INTERPRETING THE FORMAL GARDEN

They built a new hotel here last year, in the heart of the city. There’s no water view but there is a terrific restaurant wrapped around a courtyard garden. Though I could wax on about the imaginative menu — the grilled lamb is sensational — it’s the garden I want to discuss, because it demonstrates the hazards of adopting a style rather than adapting it.

The garden is English formal, planted on top of the parking garage. Kudos to the architect for an imaginative use of dead space, but it’s English formal in Portland, Maine. I don’t mean we’re unsophisticated or inelegant, just that we have our own interpretation of grace and English formal isn’t it.

I went to a party a few years ago on Peaks Island, which is a little blip in the ocean about twenty minutes offshore. It was the moment I realized I was back home, truly, and for good. The hosts were newly married, the second time around for both, and threw themselves a party to celebrate with their friends. I came with sheaves of deep purple lilac and quince, the old-fashioned, lipstick-coral kind, wrapped in yards of satin ribbon. I came in a flowing silk skirt and a vintage, Mandarin-collared silk jacket. And I came in Naots, the Israeli version of Birkenstocks, because you walk on island, and you don’t do it in heels.
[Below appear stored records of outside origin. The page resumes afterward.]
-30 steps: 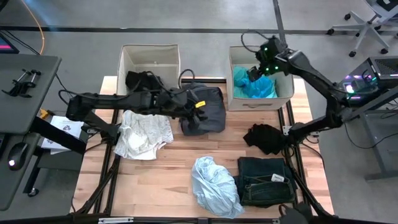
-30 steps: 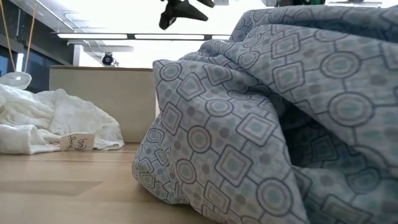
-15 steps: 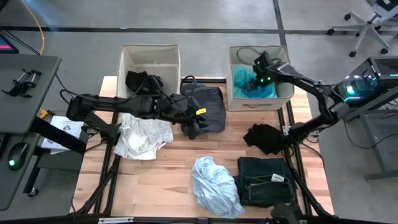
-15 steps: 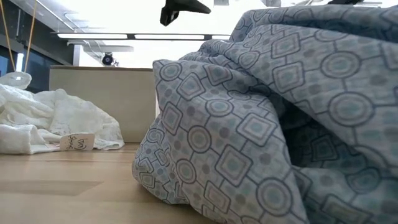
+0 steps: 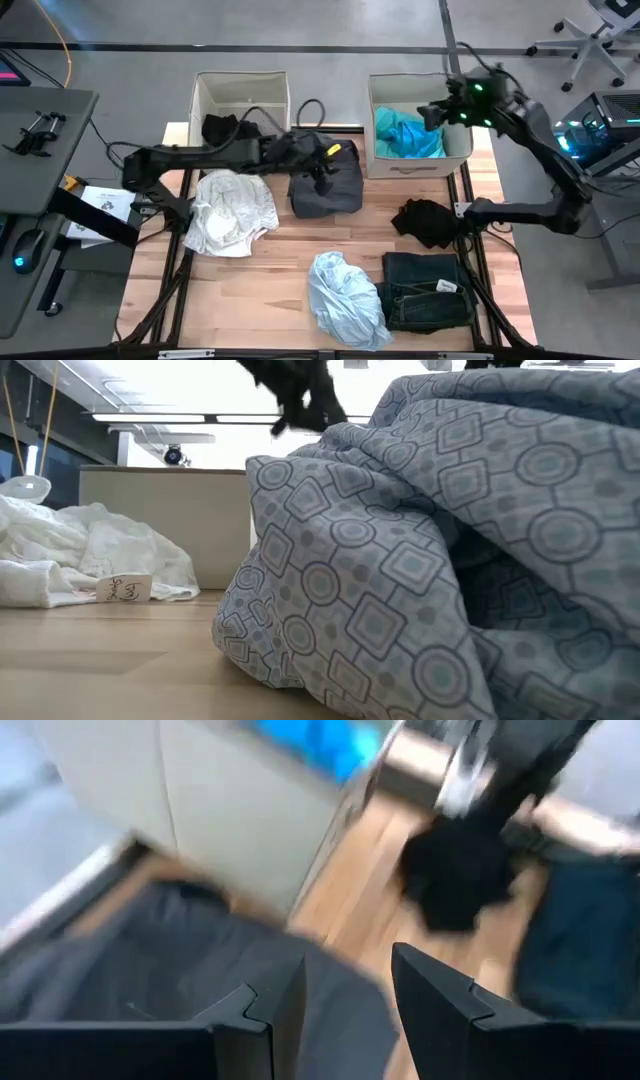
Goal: Sort clothes
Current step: Put the gray pants into the left laundry organizer
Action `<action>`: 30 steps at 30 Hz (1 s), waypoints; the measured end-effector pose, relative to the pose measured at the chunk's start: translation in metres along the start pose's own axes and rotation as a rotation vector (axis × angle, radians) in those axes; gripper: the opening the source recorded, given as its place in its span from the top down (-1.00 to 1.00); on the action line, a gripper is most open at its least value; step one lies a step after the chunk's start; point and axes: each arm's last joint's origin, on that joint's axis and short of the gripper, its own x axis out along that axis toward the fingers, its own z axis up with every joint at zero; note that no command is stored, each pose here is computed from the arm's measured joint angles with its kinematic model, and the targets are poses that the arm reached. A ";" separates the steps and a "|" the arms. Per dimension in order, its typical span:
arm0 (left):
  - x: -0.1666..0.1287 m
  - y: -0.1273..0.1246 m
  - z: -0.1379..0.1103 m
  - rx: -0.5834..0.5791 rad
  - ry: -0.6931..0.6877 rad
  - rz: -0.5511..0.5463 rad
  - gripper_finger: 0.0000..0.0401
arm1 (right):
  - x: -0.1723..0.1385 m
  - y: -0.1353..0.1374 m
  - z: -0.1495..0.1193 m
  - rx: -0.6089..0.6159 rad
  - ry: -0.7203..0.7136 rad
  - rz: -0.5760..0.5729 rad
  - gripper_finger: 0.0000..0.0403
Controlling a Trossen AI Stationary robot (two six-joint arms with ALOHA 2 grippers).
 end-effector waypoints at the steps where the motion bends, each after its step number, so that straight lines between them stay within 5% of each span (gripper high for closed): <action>1: 0.012 0.007 -0.004 -0.003 0.046 -0.013 0.33 | -0.008 0.003 -0.002 0.012 -0.024 0.017 -0.04; 8: 0.074 0.043 -0.033 -0.029 0.286 -0.322 0.20 | -0.033 0.016 -0.012 0.040 -0.060 0.103 -0.04; 19: 0.105 0.059 -0.046 -0.092 0.296 -0.337 0.17 | -0.017 0.031 -0.015 0.009 -0.017 0.087 -0.04; 24: 0.087 0.031 -0.022 0.222 0.208 -0.387 0.13 | -0.009 0.038 -0.017 -0.014 0.018 0.104 -0.04; 28: 0.067 -0.007 -0.002 0.544 0.186 -0.251 0.08 | -0.003 0.043 -0.018 -0.028 0.040 0.110 -0.04; 30: 0.061 -0.015 0.005 0.597 0.199 -0.187 0.03 | 0.000 0.045 -0.018 -0.034 0.049 0.112 -0.04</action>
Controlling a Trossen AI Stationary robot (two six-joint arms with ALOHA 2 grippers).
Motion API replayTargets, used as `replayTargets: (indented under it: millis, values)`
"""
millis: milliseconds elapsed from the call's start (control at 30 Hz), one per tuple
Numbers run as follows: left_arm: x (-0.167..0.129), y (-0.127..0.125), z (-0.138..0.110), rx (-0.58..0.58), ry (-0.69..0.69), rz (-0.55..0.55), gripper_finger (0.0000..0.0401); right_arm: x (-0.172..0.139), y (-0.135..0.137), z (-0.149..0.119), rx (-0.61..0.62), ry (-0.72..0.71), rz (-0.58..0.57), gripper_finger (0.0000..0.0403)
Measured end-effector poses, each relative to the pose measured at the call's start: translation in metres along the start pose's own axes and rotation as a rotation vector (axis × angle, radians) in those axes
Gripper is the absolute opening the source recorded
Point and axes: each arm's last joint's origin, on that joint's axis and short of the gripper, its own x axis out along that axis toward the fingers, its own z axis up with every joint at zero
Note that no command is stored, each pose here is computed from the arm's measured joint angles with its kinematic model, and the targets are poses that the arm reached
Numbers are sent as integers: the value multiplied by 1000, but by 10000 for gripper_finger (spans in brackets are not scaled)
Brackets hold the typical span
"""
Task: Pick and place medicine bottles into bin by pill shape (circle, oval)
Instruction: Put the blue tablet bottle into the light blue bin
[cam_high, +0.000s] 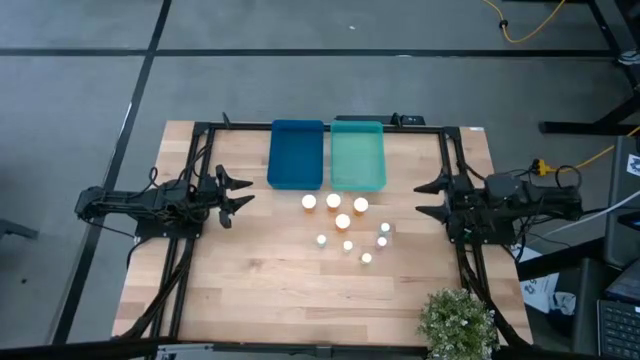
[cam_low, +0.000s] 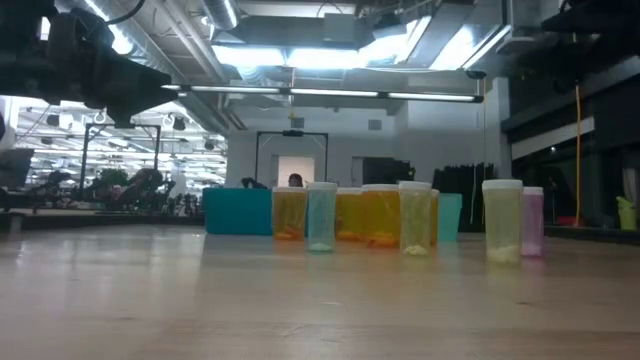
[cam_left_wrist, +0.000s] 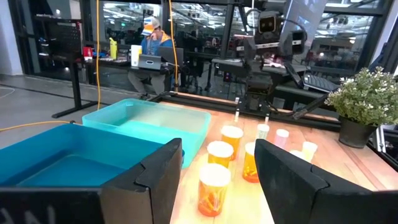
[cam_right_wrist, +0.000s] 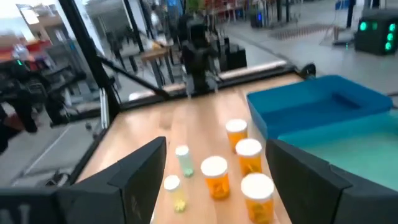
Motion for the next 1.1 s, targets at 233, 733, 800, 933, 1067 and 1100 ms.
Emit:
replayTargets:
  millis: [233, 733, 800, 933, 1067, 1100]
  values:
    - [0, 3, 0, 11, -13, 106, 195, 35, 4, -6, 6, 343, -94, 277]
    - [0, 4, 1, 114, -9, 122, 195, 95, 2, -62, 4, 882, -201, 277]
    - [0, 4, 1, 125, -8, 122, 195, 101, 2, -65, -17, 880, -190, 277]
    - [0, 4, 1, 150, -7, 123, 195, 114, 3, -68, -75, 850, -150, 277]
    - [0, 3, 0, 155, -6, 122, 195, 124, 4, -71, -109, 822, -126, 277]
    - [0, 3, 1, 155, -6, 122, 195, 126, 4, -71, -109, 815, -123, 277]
It’s practical elegance we’re after, easy, unpretentious, relaxed. You don’t get that with parterres and tight little topiaried conifers. You don’t get that with archaic cultural references. You only get it when you root the garden in time and space, by establishing the where and the when.

Frank Lloyd Wright knew this and conceived his Prairie Homes in the long, low lines of the actual prairie. They became signature houses, perfect expressions of their era, and even Taliesen West doesn’t design them anymore. The architects who have continued Wright’s firm do new work, equally connected to the land but representative of this time, this century, this culture, in the best Wright tradition.

I did a six-week intensive at Harvard several years ago and every morning began with a presentation by someone in the discipline of architecture, landscape architecture or urban design. One particular morning the speaker was showing slides of buildings whose architects had failed to match design to place and he pointed, with great amusement, to a bank in Maine which appeared literally to sink into the ground. All the audience joined in his derision except for me, because I got it.

It’s a wry image, burying your money in the bank. It’s not an outright joke, mind you, it’s just a wink, a nod to livelihoods that are pulled from the sea or planted in the earth. I didn’t like the building, but I loved the fact that the architect played to the acerbic wit of the locals. It was a perfect expression of the ethos of place, and this is what the designers of the hotel garden missed.

Here’s what else they missed: if formal design is defined by fixed, explicit line, then any pattern with fixed, explicit line will be formal. The design they missed was the compass rose; the opportunity they missed was cultural resonance. Combine that with historical accuracy and you have a winner. Imagine what could have been done if they’d played with that design, made it abstract or minimalist or modern. Imagine the key directional points as raised beds of polished granite filled with white everything; imagine the key points as paths to a water garden core; imagine the whole thing as a water garden.

In my imaginary granite planters — dark, polished, with fragments of the compass rose carved into the sides — the flowers are white, considered the most formal color. White also has the advantage of luminosity, and whether I’m dealing with a restaurant or a client who works seventy hours a week, I play to the night. I play, too, with the most formal versions of the most formal color. In my garden, I have single peonies that stand tall without being hooped, because Mainers are an independent people, and a rose called Blanc Double de Coubert that should be planted for its name alone but comes with a scent that is heaven itself and root stock as hardy as Rugosa. I have a Rose of Sharon named Diana and a day lily called Irish Linen. I have Miscanthus, tall as reed grass, and Siberian iris and columbine and flowering crabapple and a daffodil called Cheerfulness.

And that’s the final element that’s goes wanting when a designer fails to match design to place — the fun of creating something unique. My garden is formal without being stuffy, whimsical without being saccharine, witty without being comical. It pays homage to the past but remains rooted in the present. We’re not preserving Jefferson’s Monticello here; we get to play. And speaking of play, the ancestral forms of the silly, spiraled juniper and bastardized blue spruce we now see everywhere were grand, often wildly imaginative works of art. Topiary is fixed and explicit, yes, but it was never meant to be rigid or staid. Have some fun with it.

I remember seeing, when I was a kid, a great billboard just outside Boston advertising a hotel restaurant. I don’t remember the hotel, but to this day I can close my eyes and see the sign: Haute Cuisine, not Haughty Cuisine. I say the same about formal gardens; they are meant to be grand, not grandiose. Just for fun, I turned to my beloved Roget’s to get some synonyms for formal and came up with artificial, awkward, stiff, stilted, stuffy, pompous, boring, dull, and stodgy. Sounds like the aristocracy to me, and we left them behind.